Saturday, January 17, 2009

Menu Plan Monday



Monday:




Crockpot Teriyaki Chicken

(adapted from Fix, Freeze & Feast)

8 chicken breast halves

1/2 cup soy sauce

1/2 cup packed brown sugar

2 Tbsp red wine vinegar

1 1/2 tsp vegetable oil

1 1/2 tsp minced garlic (4 cloves)



Combine soy sauce, brown sugar, vinegar and oil in a small bowl, stirring until dissolved. Line crockpot with chicken and pour marinade evenly over the top. Cook on low for 6 hours. Serve over rice.






Wednesday:



Beef Stew (my Mom's recipe -- as good as they come!)

2 lbs Rump roast (or top round)

carrots

potatoes

sliced onion

mushrooms

(any other favorite veggies you're craving)

1 can cream of mushroom soup

1 Tbsp (heaping) beef gravy powder( or lipton onion soup mix)

1 bay leaf

salt & pepper to taste






Cut meat into 1 1/2 inch chunks. Put in a ziploc bag with a few tablespoons of flour, some salt and pepper, and shake until coated. Then brown beef in a hot skillet with olive oil. Add meat and veggies to roaster or crockpot, and stir in cream of mushroom soup, gravy powder, bay leaf and salt & pepper. (It will look like there is not enough liquid but don't add more! The veggies and meat will cook down and add juices.) Cook in oven at 300º for 5 hours or in a crockpot on low for 5-6 hours. Serves 6-8.

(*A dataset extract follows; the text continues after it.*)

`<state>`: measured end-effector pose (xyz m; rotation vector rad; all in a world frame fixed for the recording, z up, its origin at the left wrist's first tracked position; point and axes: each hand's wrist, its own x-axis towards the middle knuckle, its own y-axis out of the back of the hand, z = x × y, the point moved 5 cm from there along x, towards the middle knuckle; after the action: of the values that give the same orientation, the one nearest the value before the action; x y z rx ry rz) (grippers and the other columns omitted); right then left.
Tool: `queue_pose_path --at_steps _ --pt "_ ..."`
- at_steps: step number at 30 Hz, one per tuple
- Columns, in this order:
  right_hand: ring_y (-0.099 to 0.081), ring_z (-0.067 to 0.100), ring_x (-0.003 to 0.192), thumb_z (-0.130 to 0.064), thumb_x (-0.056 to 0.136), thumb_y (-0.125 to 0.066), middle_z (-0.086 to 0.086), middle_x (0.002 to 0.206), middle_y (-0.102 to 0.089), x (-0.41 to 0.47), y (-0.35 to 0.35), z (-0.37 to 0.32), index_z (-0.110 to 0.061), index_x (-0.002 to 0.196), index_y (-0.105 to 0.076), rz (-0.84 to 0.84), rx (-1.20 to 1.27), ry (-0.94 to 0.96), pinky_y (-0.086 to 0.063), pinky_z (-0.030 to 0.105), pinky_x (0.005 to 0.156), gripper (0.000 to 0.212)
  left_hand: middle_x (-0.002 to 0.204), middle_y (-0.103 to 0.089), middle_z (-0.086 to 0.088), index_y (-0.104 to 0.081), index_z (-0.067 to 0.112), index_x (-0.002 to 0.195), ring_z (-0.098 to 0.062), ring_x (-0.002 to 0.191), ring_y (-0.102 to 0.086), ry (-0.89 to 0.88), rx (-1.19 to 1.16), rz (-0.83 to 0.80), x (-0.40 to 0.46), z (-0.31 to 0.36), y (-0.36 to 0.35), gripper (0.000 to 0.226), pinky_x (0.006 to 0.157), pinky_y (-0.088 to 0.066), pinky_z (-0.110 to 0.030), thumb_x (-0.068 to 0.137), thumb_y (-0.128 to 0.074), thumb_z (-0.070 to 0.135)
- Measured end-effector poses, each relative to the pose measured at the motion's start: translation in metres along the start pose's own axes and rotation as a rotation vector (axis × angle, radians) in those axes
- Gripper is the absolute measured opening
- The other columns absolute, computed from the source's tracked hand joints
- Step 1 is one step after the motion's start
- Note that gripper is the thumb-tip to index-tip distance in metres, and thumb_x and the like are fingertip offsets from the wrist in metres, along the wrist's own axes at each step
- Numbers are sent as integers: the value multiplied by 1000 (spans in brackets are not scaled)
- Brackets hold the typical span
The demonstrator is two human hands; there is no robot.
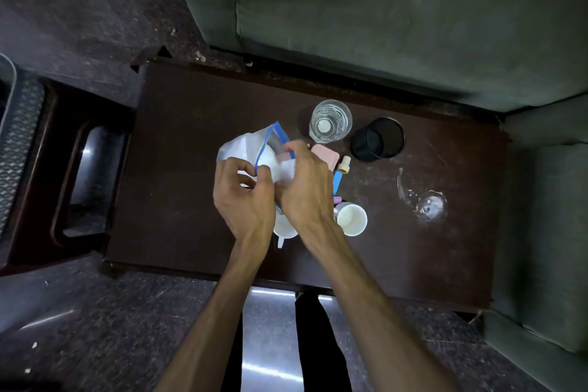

I'm going to serve this with salad, rolls, and homemade twinkies for dessert (I'm taking dinner into a friend who had a baby last week).







Friday:



Crab Rangoon (link)

2 packages crab classic

2 packages cream cheese 8 oz brick

2 cloves minced garlic

1 package wonton skins

salt and pepper to taste

butter



Put imitation crab in a food processor and process until you have small pieces. Dump into a bowl and mix other ingredients except wonton skins. Line a cookie sheet with the wonton wrappers. Place 1 tsp mixture in the center of the wonton wrappers. Wet all edges with water and fold end over into a triangle. Next, tuck all corners under so you have a little pillow. Do this with all remaining wrappers. Line them on a cookie sheet without touching each other. Brush tops with melted butter. Bake at 400º for 12-14 minutes until golden brown. If you have left over mix, spread on halved english muffins and broil till tops are brown...yummy!




I'm going to serve this with leftover rice from Monday and salad.